03/11/15

Ritorni

Per assomigliare a me stesso faccio sforzi incredibili.

A volte, a partire da carne mobile, costruisco una fisionomia: la studio sul dritto e sul rovescio e mi dico: si, è proprio così che sono, proprio così mi definisce lo sguardo. Devo solo stare attento, mi dico, a non cambiare postura. A mantenere gli slittamenti, le metamorfosi, abbastanza lontani dalla consapevolezza da non turbare il mio saldo senso di me, abbastanza vicini da poterli evitare in tempo.
La malafede è questione di spina dorsale, di tono muscolare. E' il gioco dei mascheramenti che scorrono gli uni sugli altri.

A volte, stanco dell'ambiguità del corpo, mi metto a costruire diagrammi. definisco assi teorici, direttrici, asintoti, a partire dai quali misurare intensità crescenti e decrescenti, deviazioni. Provo a tracciare la curva della mia evoluzione, eccomi salire e scendere secondo il variare dell'attenzione, della compassione, della lucidità. Tengo la contabilità degli affetti, dei saperi, dei doveri.

Quando i conti non tornano, ricorro all'Altro. Mi installo in un certo punto, osservo il mio posto nel gioco incessante delle classi, delle razze, dei continenti, delle generazioni. Qual'è il mio posto? Me lo diranno le relazioni oppositive, le sintesi, le fascinazioni. La sovrapposizione di definizioni classificatorie.

Se mi perdo, lascio che sia l'azione a riassumermi. Nessun residuo, nessuna giustificazione: d'altro canto nulla esiste al di là del gesto semplice, nitido, che riassume forma, traiettoria, oggetto, e al tempo stesso traduce in intensità pura l'estensione dei corpi, della teoria, delle relazioni.
La strategia cade a spirale, precipitata nell'atto di coraggio. Soluzione romantica.

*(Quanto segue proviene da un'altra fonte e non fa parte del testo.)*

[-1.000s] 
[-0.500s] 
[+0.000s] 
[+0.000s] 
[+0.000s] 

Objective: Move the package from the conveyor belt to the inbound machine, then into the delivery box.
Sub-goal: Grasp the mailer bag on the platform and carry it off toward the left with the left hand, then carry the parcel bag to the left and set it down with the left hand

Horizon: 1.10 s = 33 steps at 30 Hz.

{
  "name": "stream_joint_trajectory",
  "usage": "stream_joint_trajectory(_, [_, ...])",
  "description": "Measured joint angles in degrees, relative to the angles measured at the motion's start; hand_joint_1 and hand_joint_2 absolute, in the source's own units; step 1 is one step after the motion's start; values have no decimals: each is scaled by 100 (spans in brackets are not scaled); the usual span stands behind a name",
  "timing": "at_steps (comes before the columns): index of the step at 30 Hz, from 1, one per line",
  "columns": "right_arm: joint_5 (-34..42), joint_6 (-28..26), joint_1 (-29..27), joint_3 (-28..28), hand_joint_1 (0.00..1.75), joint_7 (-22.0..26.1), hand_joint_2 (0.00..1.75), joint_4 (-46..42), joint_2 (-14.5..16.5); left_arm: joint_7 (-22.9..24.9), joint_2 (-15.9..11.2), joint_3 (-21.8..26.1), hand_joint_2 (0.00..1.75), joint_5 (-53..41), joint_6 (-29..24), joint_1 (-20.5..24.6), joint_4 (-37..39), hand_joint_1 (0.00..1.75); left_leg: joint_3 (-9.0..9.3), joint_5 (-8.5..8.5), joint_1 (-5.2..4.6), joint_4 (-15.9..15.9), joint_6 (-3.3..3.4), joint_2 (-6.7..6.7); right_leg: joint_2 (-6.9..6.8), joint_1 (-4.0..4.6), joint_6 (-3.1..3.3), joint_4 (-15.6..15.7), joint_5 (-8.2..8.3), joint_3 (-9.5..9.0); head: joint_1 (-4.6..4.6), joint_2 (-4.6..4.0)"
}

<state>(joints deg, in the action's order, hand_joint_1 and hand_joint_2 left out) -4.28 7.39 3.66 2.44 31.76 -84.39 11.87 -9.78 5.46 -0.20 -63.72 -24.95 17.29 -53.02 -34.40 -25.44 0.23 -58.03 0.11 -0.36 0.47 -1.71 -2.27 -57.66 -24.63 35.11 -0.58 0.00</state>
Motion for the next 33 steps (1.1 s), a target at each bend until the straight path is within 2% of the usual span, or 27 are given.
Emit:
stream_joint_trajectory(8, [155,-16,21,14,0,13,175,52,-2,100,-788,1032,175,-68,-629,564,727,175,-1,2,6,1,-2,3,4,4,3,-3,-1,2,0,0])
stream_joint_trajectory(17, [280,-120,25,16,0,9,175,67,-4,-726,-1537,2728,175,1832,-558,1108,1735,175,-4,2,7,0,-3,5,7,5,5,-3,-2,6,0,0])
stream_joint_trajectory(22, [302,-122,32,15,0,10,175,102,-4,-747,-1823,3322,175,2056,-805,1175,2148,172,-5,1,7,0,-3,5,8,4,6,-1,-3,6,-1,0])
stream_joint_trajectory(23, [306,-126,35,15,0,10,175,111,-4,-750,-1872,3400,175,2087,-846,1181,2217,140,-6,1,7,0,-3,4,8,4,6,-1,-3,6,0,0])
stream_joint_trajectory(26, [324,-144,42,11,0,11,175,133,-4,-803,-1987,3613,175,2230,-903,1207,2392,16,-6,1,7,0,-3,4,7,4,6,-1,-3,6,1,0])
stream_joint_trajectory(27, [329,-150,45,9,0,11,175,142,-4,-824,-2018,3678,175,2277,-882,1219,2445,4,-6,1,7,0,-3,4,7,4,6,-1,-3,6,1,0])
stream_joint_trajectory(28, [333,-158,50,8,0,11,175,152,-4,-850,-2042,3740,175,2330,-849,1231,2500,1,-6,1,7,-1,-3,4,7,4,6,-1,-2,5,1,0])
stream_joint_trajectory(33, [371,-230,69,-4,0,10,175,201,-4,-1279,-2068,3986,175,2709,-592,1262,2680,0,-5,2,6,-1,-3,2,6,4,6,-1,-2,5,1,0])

Eppure, infine, non sono che me stesso, non importa se come carne formata, traiettoria esistenziale, punto definito del campo sociale, atto puro. Le interpretazioni non sono che la forma ultima della fede, e cercando il mio somigliante non faccio che declinare il mio "credo".
E, sempre, incontro l'insoddisfazione: il mio desiderio segreto è quello di trovare, a un certo punto, che non mi somiglio, da tutti i lati.
Che la carne mobile di colpo si squagli, fluendo in ogni direzione
Che gli assi teorici, vittime di una torsione gravitazionale, si pieghino su se stessi, ed intorno ad una contraddizione che buca lo spazio, inaugurando un'altra dimensione.
Che  l'Altro smetta di offrirsi come sponda salda per i miei confronti e classificazioni: che io possa inghiottire le classi e i continenti, e a mia volta farmi inghiottire. Ripiegare il campo sociale su se stesso, dirottando le circolazioni di senso che ne confortano la stabilità.
Infine, che l'azione mi porti oltre. Che io non debba riconoscermi in essa, né misurarmi (gesto sportivo, atto eroico o romantico), ma scomparire, consumato, assorbito (karma yoga, nihilismo attivo).

Un'altra circolazione è possibile, al di là dello spostamento che mi rimanda da una strategia alla prossima, e infine all'esaurimento: quella che fa convergere le mie strategie dal lato del loro fallimento, non più reticolo dell' identità ma spazio smisurato dell'orbita vuota. Vertigine del potenziale inesauribile, dell'annientamento definitivo. (soluzione mistica)

Come in ogni epoca, l'eresia agisce radicalizzando le pretese della fede. Spalancando il limite, sperimentando attraversamenti su tutti i lati.
Eppure, come in ogni epoca, l'eresia appartiene alla stessa orbita dell'ortodossia: una questione di sfumature distingue il segno vuoto dal segno pieno, il se dall'ego, e non di rado l'andirivieni di una oscillazione porta senza sosta dall'uno all'altro.
Questi li chiami: sbalzi d'umore.

Per assomigliare a me stesso faccio sforzi insinceri, trovando il godimento nella frustrazione, e la frustrazione nel godimento. Il primo limite della verità è il limite ultimo del soggetto, e questa, che è la più ovvia delle regole epistemologiche, non compare ormai da nessuna parte se non in forma derisoria di eufemismo:
(presa di distanza, prospettiva metodologica, framework teorico)

Ogni ricerca è il diagramma di uno smarrimento. 
Ciò che si perde lungo la via è più importante di ciò che si troverà.
Rientrando nella caverna si viene masticati.